Il est une période dans l’histoire de l’individu aussi bien que de la race, où les chasseurs sont l’« élite », comme les appelaient les Algonquins. Nous ne pouvons que plaindre le jeune garçon qui n’a jamais tiré un coup de fusil ; il n’en est pas plus humain, c’est son éducation qui a été tristement négligée. Telle fut ma réponse pour ce qui est de ces jeunes gens que telle question préoccupait, sûr qu’ils ne tarderaient pas à être au-dessus d’elle. Nul être humain passé l’âge insouciant de la jeunesse, ne tuera de gaieté de cœur la créature, quelle qu’elle soit, qui tient sa vie du même droit que lui. Le lièvre aux abois crie comme un enfant. Je vous préviens, ô mères, que mes sympathies ne font pas toujours les distinctions philanthropiques d’usage.

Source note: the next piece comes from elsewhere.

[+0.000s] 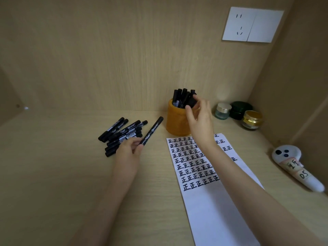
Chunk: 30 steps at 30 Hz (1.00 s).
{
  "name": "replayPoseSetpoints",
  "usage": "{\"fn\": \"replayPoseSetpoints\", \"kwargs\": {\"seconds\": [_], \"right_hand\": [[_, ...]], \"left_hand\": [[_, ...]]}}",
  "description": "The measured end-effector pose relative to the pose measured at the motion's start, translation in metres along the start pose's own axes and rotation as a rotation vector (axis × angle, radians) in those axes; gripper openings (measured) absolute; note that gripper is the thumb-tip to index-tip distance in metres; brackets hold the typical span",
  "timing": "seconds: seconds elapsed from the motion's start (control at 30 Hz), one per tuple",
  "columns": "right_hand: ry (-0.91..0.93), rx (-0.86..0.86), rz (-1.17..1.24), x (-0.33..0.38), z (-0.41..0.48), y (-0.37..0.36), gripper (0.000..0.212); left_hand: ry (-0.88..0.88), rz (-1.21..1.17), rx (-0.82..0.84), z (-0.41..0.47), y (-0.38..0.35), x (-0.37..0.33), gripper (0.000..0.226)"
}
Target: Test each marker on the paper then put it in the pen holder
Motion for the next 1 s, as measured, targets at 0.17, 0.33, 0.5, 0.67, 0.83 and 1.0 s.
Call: {"fn": "replayPoseSetpoints", "kwargs": {"seconds": [0.17, 0.33, 0.5, 0.67, 0.83, 1.0], "right_hand": [[-0.387, 0.393, 0.359, 0.009, -0.042, 0.000, 0.048], [-0.442, 0.466, 0.561, 0.022, -0.058, 0.008, 0.027], [-0.420, 0.389, 0.557, 0.024, -0.069, 0.023, 0.026], [-0.370, 0.429, 0.493, 0.025, -0.084, 0.036, 0.029], [-0.378, 0.499, 0.483, 0.020, -0.095, 0.051, 0.023], [-0.377, 0.532, 0.529, 0.021, -0.102, 0.060, 0.024]], "left_hand": [[0.028, -0.223, 0.155, -0.021, -0.003, -0.014, 0.025], [-0.090, -0.138, 0.287, -0.044, -0.010, -0.028, 0.020], [-0.091, -0.190, 0.376, -0.061, -0.020, -0.035, 0.015], [-0.179, -0.079, 0.421, -0.072, -0.030, -0.035, 0.015], [-0.222, 0.005, 0.499, -0.087, -0.036, -0.035, 0.018], [-0.210, 0.006, 0.504, -0.095, -0.037, -0.041, 0.020]]}}
Point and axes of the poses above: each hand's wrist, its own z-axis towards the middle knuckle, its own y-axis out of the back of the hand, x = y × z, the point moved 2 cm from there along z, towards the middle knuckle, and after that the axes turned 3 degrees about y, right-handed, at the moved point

Telle est le plus souvent la présentation du jeune homme à la forêt, et tel ce qu’il porte en lui de plus originel. Il y va d’abord en chasseur et en pêcheur, jusqu’au jour où, s’il détient les semences d’une vie meilleure, il distingue ses propres fins, comme poète ou naturaliste peut-être, et laisse là le fusil aussi bien que la canne à pêche. La masse des hommes est encore et toujours jeune à cet égard. En certains pays ce n’est spectacle rare qu’un curé chasseur. Tel pourrait faire un bon chien de berger, qui est loin de se montrer le Bon Berger. J’ai été surpris de reconnaître que, à part le fendage du bois, le découpage de la glace, ou autre affaire de ce genre, la seule occupation évidente qui jamais à ma connaissance ait retenu toute une demi-journée à l’Étang de Walden l’un quelconque de mes concitoyens, pères ou enfants de la ville, à part une seule exception, était la pêche. En général ils ne s’estimaient fortunés, ou bien payés de leur temps, qu’ils n’eussent pris quelque longue brochette de poisson, malgré l’occasion pour eux d’avoir eu tout le temps Walden sous les yeux. Mille fois pourraient-ils y aller avant que le sédiment de pêche coulant au fond laisse pure leur intention ; mais nul doute que tel procédé de clarification ne cesse un instant de poursuivre son œuvre. Le gouverneur et son conseil gardent un vague souvenir de l’étang, car ils allèrent y pêcher lorsqu’ils étaient enfants ; mais ils sont maintenant trop vieux et trop importants pour aller à la pêche, aussi en est-ce fini pour eux de le connaître. Encore s’attendent-ils cependant à aller au ciel – un jour. Si la législature songe à lui, c’est avant tout pour réglementer le nombre des hameçons dont on doit s’y servir ; mais ils ne connaissent rien à l’hameçon des hameçons grâce auquel il s’agit de pêcher l’étang lui-même, en empalant la législature pour appât. Ainsi, il n’est pas jusque dans les sociétés civilisées, où l’homme embryonnaire ne passe par l’étape de développement de chasseur.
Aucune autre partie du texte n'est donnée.